The M-Pesa revenues have recovered as a result of the fee reinstatement on person-to-person transactions on the platform.
Kenya and other African countries intermitted charges on certain transactions on M-Pesa to offer financial relief to their citizens besides aiming at reducing the use of cash to suppress the spread of the Covid-19 pandemic.
Vodacom says revenue from the international M-Pesa business, excluding Kenya, increased by 10 percent to Sh8.5 billion in the quarter ended December compared to Sh7.7 billion a year earlier.

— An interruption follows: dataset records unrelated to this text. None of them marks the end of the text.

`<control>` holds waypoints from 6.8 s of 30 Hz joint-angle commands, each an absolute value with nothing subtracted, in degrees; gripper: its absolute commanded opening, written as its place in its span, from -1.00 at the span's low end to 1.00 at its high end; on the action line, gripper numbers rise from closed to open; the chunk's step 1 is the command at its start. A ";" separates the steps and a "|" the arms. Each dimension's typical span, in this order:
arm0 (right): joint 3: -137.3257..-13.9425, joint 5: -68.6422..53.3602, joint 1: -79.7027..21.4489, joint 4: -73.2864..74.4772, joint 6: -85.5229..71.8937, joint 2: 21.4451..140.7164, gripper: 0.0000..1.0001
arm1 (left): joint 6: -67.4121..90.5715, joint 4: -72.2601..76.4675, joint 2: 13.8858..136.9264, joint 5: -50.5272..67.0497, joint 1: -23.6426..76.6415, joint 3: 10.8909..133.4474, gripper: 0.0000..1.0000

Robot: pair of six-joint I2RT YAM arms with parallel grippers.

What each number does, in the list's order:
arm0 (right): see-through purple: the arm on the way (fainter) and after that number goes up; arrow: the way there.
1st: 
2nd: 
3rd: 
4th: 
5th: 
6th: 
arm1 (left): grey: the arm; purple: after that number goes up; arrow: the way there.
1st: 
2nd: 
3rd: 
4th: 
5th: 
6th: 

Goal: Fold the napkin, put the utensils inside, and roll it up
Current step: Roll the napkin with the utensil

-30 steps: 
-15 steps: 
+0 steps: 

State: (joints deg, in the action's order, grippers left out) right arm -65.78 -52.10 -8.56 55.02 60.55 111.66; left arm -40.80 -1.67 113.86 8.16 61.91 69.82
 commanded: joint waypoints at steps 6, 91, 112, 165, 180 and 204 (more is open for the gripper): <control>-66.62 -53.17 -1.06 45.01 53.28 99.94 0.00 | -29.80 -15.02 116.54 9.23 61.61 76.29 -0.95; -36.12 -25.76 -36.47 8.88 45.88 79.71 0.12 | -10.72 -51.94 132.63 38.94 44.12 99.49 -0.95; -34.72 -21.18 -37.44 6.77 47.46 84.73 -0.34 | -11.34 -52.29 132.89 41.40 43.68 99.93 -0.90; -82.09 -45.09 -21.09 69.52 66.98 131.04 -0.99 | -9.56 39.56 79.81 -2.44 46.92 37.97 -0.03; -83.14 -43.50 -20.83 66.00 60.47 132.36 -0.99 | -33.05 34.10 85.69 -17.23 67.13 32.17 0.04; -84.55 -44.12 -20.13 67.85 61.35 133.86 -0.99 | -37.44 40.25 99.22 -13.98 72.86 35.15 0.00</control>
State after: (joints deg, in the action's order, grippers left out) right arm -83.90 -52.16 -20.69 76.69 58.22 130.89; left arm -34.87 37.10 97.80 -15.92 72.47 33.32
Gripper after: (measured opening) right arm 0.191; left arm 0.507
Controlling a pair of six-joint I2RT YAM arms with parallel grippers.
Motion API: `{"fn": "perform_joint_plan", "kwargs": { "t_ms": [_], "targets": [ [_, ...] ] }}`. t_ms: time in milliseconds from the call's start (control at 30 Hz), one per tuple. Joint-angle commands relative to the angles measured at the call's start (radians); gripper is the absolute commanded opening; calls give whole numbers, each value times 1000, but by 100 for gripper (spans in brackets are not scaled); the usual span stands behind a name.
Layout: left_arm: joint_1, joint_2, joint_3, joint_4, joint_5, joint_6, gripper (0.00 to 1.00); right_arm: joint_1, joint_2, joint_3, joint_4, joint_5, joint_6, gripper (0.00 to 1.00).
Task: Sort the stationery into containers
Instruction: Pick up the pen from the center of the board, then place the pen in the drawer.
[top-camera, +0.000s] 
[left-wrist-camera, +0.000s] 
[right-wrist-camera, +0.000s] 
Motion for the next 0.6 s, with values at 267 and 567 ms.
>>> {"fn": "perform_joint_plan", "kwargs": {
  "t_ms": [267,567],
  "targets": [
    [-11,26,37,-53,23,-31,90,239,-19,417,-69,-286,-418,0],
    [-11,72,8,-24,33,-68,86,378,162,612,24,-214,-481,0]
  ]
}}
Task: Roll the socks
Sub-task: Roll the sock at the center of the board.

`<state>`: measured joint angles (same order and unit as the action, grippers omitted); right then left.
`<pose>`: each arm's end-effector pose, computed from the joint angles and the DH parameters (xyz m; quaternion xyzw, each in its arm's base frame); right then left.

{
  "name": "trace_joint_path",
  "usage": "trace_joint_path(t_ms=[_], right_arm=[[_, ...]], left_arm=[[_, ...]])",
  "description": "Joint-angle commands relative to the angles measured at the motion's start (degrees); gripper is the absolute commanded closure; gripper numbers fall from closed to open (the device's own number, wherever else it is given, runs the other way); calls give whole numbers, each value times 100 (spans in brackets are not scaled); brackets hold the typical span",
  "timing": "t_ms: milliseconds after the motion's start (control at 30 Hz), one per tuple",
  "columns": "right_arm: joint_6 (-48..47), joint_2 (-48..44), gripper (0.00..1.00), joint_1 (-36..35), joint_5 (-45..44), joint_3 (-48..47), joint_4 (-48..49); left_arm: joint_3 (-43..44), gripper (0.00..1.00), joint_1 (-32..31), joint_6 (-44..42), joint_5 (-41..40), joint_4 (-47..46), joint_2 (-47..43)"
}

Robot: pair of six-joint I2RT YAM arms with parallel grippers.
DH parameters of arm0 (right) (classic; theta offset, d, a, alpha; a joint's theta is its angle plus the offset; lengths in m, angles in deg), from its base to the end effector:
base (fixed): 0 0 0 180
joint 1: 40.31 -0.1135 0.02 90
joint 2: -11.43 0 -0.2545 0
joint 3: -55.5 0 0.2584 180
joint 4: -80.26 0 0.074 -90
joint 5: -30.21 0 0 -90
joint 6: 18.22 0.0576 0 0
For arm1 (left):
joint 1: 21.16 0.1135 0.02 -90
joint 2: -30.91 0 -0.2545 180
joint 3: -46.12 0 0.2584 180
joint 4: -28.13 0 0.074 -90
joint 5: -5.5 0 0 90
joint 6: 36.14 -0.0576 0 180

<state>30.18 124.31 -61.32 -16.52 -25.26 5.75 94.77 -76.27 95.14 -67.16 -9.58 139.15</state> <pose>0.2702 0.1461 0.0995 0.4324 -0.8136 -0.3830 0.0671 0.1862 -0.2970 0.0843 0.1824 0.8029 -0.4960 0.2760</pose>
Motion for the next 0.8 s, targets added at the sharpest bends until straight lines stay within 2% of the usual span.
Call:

The performance was boosted by the reinstatement of peer-to-peer fees in Mozambique in October 2020 and ongoing platform promotion as customers and governments adopted digital ways of working, Vodacom said.
Kenya and other markets also permitted the M-Pesa charges to resume in January, brightening the outlook for the financial platform’s revenue growth.
In the quarter under review, M-Pesa customers in the international operations escalated by 7.7 percent to 16 million whereas the average monthly M-Pesa transactions increased by 57.8 percent to $24.2 billion (Sh2.6 trillion).
In Kenya, Safaricom re-established the charges on lower-value transactions effective January 1, 2021, in a deal with the Central Bank of Kenya (CBK) that reduction in the fees on some bands.
Transactions worth between Sh101 and Sh500 now cost sh6 from the previous sh 11 and transactions between Sh1,501 and Sh2,500 now cost 32 compared to Sh41 previously. However, all transactions of Sh100 and below continue to be free.
M-Pesa presently provides 28.8 percent of Safaricom’s total revenue and, the share had been increasing before the zero-rating policy lowered it from highs of 33.3 percent.